However, there was one problem with the pollution data that AirCare was using. The government measuring stations it is pulled from are incredibly expensive to maintain and often malfunction or break down. This leads to the readings not showing on the app. A 2019 UN Environment Programme (UNEP) report into air pollution in the Western Balkans highlighted inconsistent data due to a lack of financial resources to maintain the stations was a challenge across the region. Pesheva discussed the situation with a colleague at the marketing agency where she works, Pance Cavkovski.

“I started looking online for other solutions and I found you can buy sensor equipment for about €60,” he says. Cavkovski and colleagues ordered around 50 sensors and distributed them to colleagues. The devices need to be placed outside, such as on a balcony, fixed to a wall and away from direct sunlight, rain and other sources of contamination, such as chimneys. They also can’t be higher than four storeys up if they’re to get an accurate indication of ground-level pollution.

Cavkovski created an app, PulseEco, collating all the readings, and made the data open source so that it shows on AirCare too. Cavkovski also published guidelines for how people can order and construct sensors themselves and how other cities can join the network.

Experts have questioned how much of a role industrial pollution is contributing to Skopje’s air problem (Credit: Alamy)

However, the sensors are controversial because they don’t meet the European Air Quality Index’s measurement standards and give lower quality data. As a result, politicians in the country have spoken out against their use. “I do appreciate what civil society’s doing, because if they’re not making noise no one will be aware,” says Olivera Kujundzic, who is head of air quality at Montenegro’s environment agency and co-author of several studies for the EU and UN Development Programme on Macedonia’s air pollution. But she worries that DIY solutions may damage public trust in science and expertise. “We need to adhere to standards.”

Cavkovski asserts that the cheaper devices are reliable. “We’re not saying they’re as good as the more expensive ones, but they show the same readings,” he says. Jovanovski adds: “If the government won’t provide accurate data, then people will find their own solutions.”

Many companies throughout the region do not report their emissions properly – Maja Colovic-Daul

The activists hope the sensors will help them locate the city’s worst polluters. Home heating has long been blamed as a culprit, and Cavkovski confirms that the readings increase as people light fires on cold winter nights. But pollution doesn’t disappear in summer, and Jovanovski claims some of the highest readings come from sensors close to factories and other industrial sites. It’s a pattern I notice too while checking the app as I walk around the city.

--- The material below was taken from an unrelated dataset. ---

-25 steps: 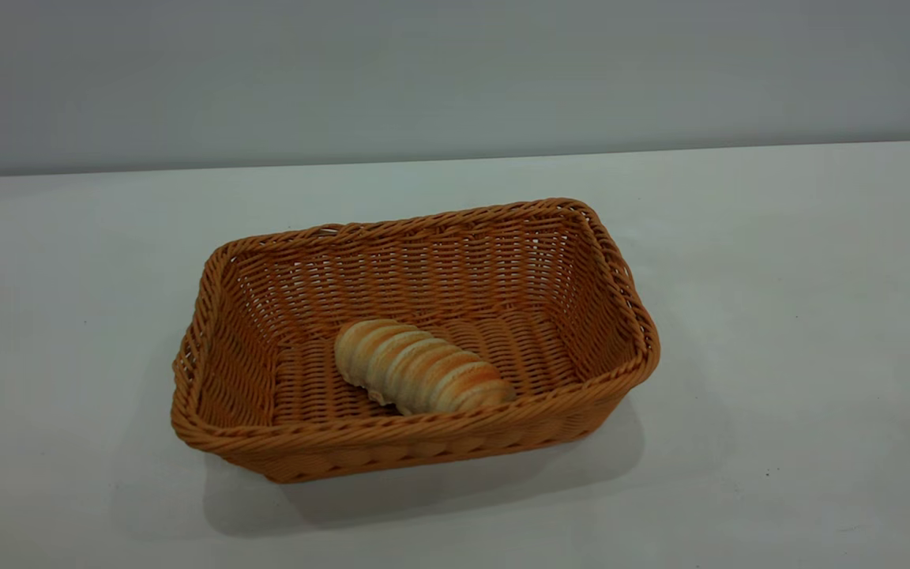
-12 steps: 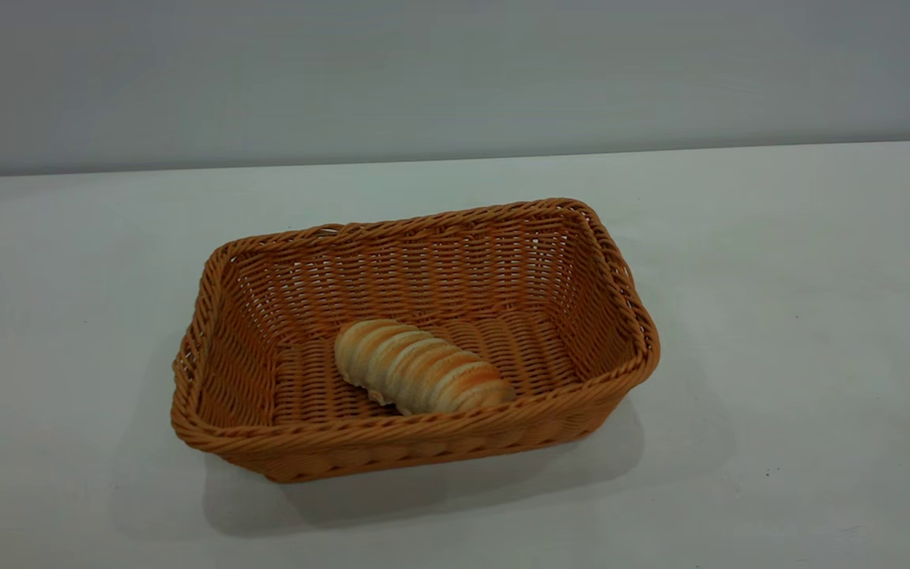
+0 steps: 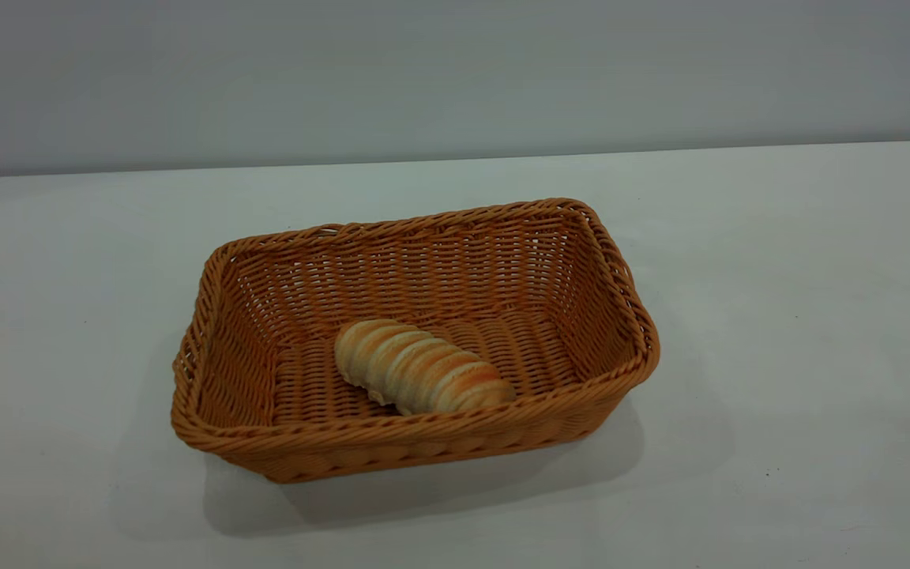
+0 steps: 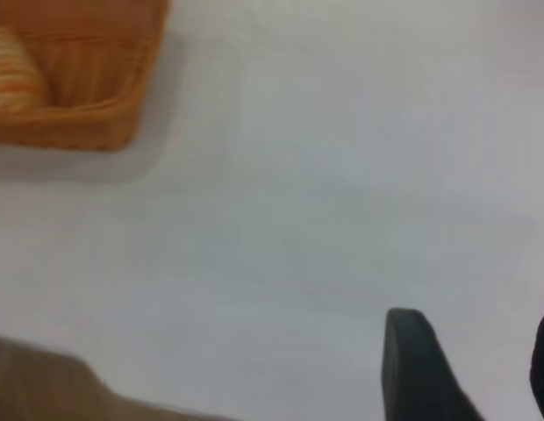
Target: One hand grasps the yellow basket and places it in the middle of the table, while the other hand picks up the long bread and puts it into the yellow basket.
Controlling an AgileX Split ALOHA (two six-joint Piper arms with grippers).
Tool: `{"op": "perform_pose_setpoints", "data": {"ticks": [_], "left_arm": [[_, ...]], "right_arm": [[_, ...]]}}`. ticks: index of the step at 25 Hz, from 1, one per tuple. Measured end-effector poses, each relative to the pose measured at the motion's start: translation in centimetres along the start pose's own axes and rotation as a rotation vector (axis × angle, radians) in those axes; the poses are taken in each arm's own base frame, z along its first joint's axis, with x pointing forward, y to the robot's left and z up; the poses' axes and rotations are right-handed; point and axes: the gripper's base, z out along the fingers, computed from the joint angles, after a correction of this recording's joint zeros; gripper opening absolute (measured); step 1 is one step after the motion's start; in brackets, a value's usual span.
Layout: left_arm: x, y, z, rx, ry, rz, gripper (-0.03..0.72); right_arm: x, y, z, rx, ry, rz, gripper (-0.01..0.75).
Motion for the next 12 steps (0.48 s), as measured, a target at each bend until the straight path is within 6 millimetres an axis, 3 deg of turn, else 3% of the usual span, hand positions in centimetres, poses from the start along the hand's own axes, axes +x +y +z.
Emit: {"op": "perform_pose_setpoints", "data": {"ticks": [12], "left_arm": [[-0.05,-0.23,0.05,-0.093,0.004,-0.077,0.584]], "right_arm": [[0.17,0.20,-0.27,0.201,-0.003,0.130,0.358]]}}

“The only way we can know for sure is if the factories allow sensors on their premises, but so far they’ve refused to work with us,” says Jovanovski. One factory I approached for comment said it would be open to installing sensors if they were in line with European Air Quality Index standards.

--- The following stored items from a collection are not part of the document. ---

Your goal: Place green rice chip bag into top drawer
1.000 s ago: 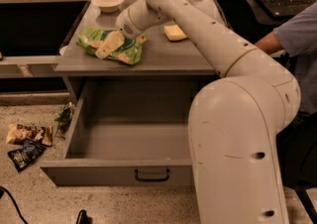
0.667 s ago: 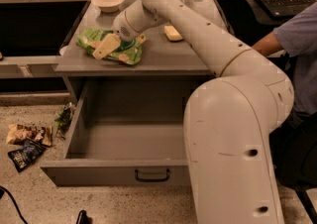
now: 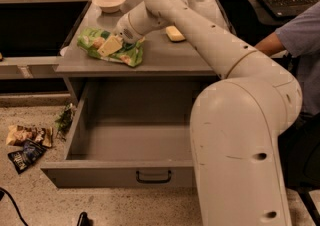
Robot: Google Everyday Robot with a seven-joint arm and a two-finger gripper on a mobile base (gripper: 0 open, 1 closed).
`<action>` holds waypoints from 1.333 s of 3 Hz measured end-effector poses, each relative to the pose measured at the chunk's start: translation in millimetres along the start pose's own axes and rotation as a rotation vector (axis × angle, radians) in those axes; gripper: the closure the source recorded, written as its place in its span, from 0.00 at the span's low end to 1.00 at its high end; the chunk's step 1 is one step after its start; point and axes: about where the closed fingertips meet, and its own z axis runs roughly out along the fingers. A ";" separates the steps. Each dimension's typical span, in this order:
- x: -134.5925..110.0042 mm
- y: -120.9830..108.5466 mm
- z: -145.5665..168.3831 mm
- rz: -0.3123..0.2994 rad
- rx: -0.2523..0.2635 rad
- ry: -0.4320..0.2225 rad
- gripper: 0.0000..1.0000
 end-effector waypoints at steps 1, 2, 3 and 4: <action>-11.4 -0.3 -36.6 -0.044 0.042 -0.103 0.89; -24.8 6.8 -98.3 -0.141 0.108 -0.225 1.00; -19.0 4.3 -106.4 -0.167 0.120 -0.229 1.00; -19.5 4.9 -105.4 -0.166 0.118 -0.229 1.00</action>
Offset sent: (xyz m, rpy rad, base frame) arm -0.0634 -0.1167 0.1456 0.2645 -0.4351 0.0256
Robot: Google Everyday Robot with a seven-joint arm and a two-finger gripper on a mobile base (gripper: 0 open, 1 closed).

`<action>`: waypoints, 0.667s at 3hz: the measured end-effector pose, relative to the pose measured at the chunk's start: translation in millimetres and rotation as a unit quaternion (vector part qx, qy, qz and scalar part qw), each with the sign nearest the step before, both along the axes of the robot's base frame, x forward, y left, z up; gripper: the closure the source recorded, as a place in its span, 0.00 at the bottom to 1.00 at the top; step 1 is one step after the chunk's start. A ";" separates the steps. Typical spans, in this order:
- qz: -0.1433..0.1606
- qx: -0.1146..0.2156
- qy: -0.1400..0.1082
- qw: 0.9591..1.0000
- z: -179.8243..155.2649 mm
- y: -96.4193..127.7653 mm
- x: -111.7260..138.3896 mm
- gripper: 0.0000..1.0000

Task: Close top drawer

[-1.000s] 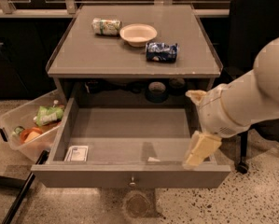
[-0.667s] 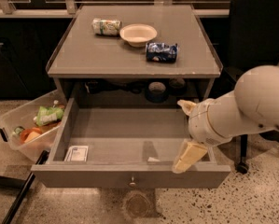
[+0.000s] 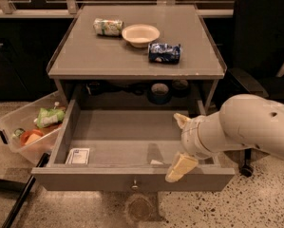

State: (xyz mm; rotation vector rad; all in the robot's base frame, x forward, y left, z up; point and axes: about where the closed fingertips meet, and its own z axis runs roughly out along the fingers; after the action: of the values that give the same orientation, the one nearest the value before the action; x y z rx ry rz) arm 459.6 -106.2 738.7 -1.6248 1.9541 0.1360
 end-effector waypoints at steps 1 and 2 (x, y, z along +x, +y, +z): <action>0.001 0.004 0.009 1.000 -42.6 15.6 7.7 0.00; 0.001 0.005 0.008 1.000 -42.8 15.8 8.1 0.00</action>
Offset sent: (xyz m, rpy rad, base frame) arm 0.0161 0.0225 -0.0678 0.0162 0.0259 -0.0003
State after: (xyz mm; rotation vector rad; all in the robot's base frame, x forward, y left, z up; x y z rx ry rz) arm 467.7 -90.4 696.0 -1.6248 1.9615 0.1594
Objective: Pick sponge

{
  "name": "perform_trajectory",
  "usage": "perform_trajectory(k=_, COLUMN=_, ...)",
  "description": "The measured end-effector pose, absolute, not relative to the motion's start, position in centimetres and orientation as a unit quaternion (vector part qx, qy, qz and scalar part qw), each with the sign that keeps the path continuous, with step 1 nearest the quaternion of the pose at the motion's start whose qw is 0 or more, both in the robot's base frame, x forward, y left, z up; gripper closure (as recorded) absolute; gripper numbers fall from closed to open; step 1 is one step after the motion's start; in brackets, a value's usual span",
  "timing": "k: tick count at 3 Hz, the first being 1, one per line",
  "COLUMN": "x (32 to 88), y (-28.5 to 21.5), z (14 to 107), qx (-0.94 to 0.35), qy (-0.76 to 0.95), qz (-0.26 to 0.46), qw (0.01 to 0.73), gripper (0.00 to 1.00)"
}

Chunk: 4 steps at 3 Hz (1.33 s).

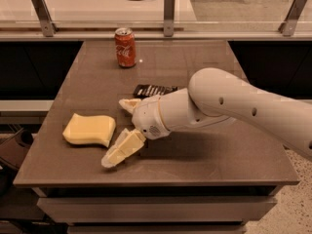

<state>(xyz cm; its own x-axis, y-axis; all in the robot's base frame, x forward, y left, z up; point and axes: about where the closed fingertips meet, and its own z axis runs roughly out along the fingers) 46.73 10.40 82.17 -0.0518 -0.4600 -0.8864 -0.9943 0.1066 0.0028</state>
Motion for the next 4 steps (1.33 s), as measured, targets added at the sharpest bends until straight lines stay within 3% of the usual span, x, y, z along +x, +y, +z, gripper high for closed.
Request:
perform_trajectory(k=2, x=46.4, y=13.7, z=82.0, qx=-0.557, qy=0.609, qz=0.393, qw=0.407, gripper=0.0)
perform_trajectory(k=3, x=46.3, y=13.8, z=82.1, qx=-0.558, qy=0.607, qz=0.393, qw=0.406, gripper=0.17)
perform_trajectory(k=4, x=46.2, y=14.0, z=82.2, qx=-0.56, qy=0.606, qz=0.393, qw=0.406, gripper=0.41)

The controversy over pollution sources continues when speaking to scientists. “Residential heating is the first priority, then it’s traffic, and then industry,” says Mihail Kuchubovski from North Macedonia’s Department of Environmental Health. He adds that industry “used to be the problem” but businesses now have to obtain environmental permits under an EU directive that puts limits on emissions, as part of the move towards EU membership.

However, Maja Colovic-Daul, a lead author on the UNEP’s 2019 study, says she believes this is not always enforced. “Many companies throughout the region do not report their emissions properly,” says Colovic-Daul, who is also an environment and social consultant with the World Bank. “They are obliged to engage a certified laboratory to perform measurements, but we believe those results are often fake because if you look at the money they are paying the laboratories, it’s impossible to inform measurements for such a cost.” She adds that inspectors rarely have the correct equipment and that fines for breaking emissions limits are relatively low – from €3,000 to €10,000.

The young people leading environmental movements in North Macedonia are hopeful that the Skopje’s air pollution can be remedied (Credit: Getty Images)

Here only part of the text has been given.